I noticed that recently there was a dispute between Ray Kurzweil and PZ Myers over the prospect of reverse engineering the brain.  I didn’t read either’s argument beyond to find out that Kurzweil believes that we will soon be able to reverse engineer the brain and Myers does not.  Therefore, in this post, I’m going to take the philistine approach of stating my views on the topic without having read prior arguments that are readily available to me.  However, I have watched this Bloggingheads.tv discussion between Eliezer Yudkowsky and Massimo Pigliucci on the theoretical possibility of uploading one’s mind to a computer, so I’m not completely in the dark as to what prior arguments are on this topic.

As to my position on that matter, I favor Yudkowsky’s view that uploading one’s mind to a computer is theoretically possible.  However, I don’t think that the technology to do so will exist any time in the foreseeable future, which probably puts me closer to Myers’ view in his argument against Kurzweil (though I didn’t read either, so I don’t know for sure).   So, first I will  cover the theoretical level, since if brain uploading is theoretically impossible, the practical issues aren’t worth considering.

Massimo Pigliucci’s view on the theoretical possibility of properly emulating a human brain in silico was based on an analogy to photosynthesis.  In photosynthesis, a plant takes up light and through a complex array of steps converts carbon dioxide and water into carbohydrates.  We know all the steps in the process and can simulate it on a computer.  However, if you do so, you will find that you have not produced real sugar.

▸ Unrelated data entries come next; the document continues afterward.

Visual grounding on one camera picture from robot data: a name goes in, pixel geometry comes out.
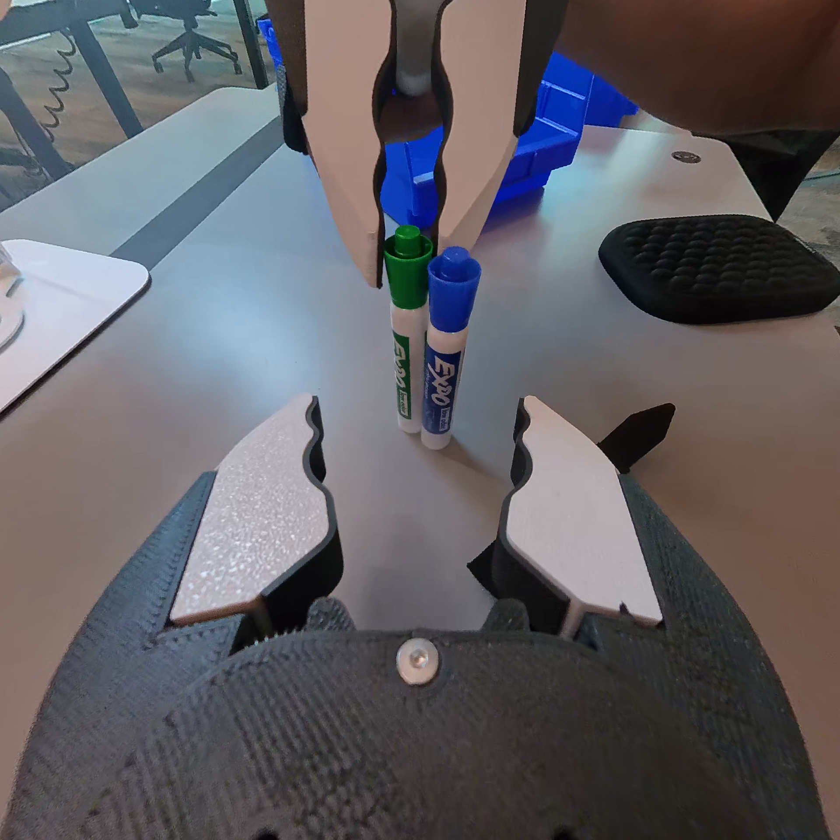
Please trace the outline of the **white stand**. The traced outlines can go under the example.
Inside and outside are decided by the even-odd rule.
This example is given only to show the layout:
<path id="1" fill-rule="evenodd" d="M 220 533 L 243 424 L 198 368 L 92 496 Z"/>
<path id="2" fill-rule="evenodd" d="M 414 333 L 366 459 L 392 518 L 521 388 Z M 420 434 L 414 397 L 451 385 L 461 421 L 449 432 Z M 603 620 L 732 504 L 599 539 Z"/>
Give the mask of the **white stand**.
<path id="1" fill-rule="evenodd" d="M 1 414 L 151 287 L 141 264 L 30 239 L 1 244 Z"/>

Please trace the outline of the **blue dry-erase marker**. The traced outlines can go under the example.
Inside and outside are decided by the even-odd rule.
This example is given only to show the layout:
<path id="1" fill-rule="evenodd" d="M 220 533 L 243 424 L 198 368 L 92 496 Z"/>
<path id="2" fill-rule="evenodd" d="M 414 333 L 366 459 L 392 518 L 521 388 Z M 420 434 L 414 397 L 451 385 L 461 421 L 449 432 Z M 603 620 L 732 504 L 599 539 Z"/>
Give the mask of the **blue dry-erase marker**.
<path id="1" fill-rule="evenodd" d="M 423 357 L 421 440 L 427 448 L 440 450 L 452 436 L 481 267 L 467 248 L 450 246 L 429 262 L 427 274 L 429 320 Z"/>

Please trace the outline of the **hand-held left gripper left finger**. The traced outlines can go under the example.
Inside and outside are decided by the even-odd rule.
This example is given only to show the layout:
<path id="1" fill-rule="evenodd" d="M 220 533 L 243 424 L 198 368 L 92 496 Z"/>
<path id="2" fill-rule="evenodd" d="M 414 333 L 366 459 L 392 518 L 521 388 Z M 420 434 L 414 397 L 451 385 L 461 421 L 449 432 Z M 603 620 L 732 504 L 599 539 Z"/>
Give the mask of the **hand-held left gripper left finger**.
<path id="1" fill-rule="evenodd" d="M 302 627 L 343 575 L 324 485 L 319 399 L 299 394 L 221 461 L 170 611 L 188 627 L 249 616 L 261 635 Z"/>

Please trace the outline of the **green dry-erase marker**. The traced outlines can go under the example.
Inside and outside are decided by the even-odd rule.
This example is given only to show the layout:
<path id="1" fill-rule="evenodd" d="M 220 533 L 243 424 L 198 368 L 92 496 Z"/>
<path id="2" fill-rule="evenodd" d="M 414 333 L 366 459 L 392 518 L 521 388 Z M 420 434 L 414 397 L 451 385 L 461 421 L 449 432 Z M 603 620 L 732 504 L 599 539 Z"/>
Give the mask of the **green dry-erase marker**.
<path id="1" fill-rule="evenodd" d="M 418 434 L 422 427 L 429 323 L 427 266 L 433 255 L 432 241 L 413 225 L 397 227 L 394 235 L 385 241 L 397 422 L 407 434 Z"/>

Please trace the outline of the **blue plastic bin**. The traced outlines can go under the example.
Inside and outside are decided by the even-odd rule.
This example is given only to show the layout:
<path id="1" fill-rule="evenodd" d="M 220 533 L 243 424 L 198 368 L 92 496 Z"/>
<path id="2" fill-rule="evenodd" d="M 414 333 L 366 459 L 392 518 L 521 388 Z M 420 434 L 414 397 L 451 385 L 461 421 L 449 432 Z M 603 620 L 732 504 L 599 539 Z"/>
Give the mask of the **blue plastic bin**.
<path id="1" fill-rule="evenodd" d="M 385 82 L 388 93 L 393 69 Z M 384 144 L 384 177 L 379 189 L 383 215 L 430 228 L 437 224 L 445 188 L 438 156 L 445 138 L 439 124 L 413 140 L 388 143 L 383 103 L 377 131 Z M 529 193 L 548 174 L 572 162 L 583 127 L 616 127 L 636 107 L 608 82 L 553 52 L 539 84 L 534 119 L 520 135 L 494 203 Z"/>

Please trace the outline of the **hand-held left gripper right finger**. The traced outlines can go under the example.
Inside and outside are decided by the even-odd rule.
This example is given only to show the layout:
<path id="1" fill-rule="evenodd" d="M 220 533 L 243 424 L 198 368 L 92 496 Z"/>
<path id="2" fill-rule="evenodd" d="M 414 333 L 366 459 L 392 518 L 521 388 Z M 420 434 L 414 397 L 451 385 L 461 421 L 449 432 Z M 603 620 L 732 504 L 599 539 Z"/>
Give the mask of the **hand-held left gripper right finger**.
<path id="1" fill-rule="evenodd" d="M 525 605 L 530 627 L 573 639 L 589 614 L 656 627 L 663 613 L 616 467 L 664 436 L 665 407 L 612 433 L 614 457 L 534 395 L 518 405 L 512 489 L 493 547 L 493 589 Z"/>

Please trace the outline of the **person's right forearm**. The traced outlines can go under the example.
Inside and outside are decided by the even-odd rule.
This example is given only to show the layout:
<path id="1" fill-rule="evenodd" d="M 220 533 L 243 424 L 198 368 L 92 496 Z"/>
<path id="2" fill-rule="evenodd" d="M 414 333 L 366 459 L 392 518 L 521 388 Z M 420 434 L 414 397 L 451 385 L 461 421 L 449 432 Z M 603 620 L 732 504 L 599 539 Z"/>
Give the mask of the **person's right forearm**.
<path id="1" fill-rule="evenodd" d="M 556 50 L 707 134 L 838 130 L 838 1 L 568 2 Z"/>

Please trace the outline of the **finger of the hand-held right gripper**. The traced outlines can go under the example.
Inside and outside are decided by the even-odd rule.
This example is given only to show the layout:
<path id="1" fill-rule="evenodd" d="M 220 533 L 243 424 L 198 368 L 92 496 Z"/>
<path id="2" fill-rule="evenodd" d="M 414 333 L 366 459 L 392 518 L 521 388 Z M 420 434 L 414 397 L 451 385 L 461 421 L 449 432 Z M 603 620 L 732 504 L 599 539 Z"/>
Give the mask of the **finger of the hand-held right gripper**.
<path id="1" fill-rule="evenodd" d="M 372 288 L 382 286 L 384 144 L 380 94 L 394 59 L 387 1 L 307 1 L 303 7 L 308 147 L 343 244 Z"/>
<path id="2" fill-rule="evenodd" d="M 444 193 L 437 246 L 472 249 L 516 150 L 525 1 L 454 1 L 437 16 L 434 57 L 444 83 Z"/>

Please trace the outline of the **wooden desk black legs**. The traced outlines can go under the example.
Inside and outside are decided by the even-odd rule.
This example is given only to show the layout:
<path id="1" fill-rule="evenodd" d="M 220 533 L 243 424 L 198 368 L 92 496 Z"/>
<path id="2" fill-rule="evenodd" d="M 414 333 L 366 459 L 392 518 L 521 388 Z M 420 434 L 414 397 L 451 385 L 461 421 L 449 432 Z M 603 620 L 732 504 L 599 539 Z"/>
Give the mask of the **wooden desk black legs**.
<path id="1" fill-rule="evenodd" d="M 2 209 L 7 209 L 163 117 L 223 87 L 208 70 L 234 74 L 234 86 L 257 89 L 277 77 L 251 2 L 211 2 L 215 17 L 199 17 L 197 31 L 230 44 L 243 74 L 230 61 L 202 50 L 187 81 L 181 52 L 151 56 L 183 31 L 180 20 L 137 18 L 129 2 L 2 2 Z"/>

In much the same way, Pigliucci believes, a simulation of the human brain may accurately represent all the processes involved in cognition and consciousness yet not actually produce the real products of brain activity, among them being thought and consciousness (which are not necessarily mutually exclusive).  Like the sugar, consciousness would be unattainable through a computer emulating the processes involved in the human brain.

Now, I don’t think that Pigliucci’s point is, on its face, ridiculous, but I do think that it’s ultimately mistaken.  The human brain and a computer are run on two very different media, with our brains consisting of neurons, cells that fire action potentials and communicate through chemicals called neurotransmitters in a very biological manner, whereas computers run through the interactions of electric current with transistors, the reading of magnetic media or static charges, coupled with many other circuits.

So I think its a very good idea to ask whether the biological nature of the brain prevents its activity from being emulated in toto by a computer.  However, I think a little bit of reflection should reveal a fundamental difference between cognitive processes and photosynthesis.  In photosynthesis, a cell is taking in an energy source in order to interconvert chemicals, taking in the energetically stable carbon dioxide and water and using light energy to generate a molecule with a higher energy state that can maintain the organism’s life processes while still obeying the second law of thermodynamics.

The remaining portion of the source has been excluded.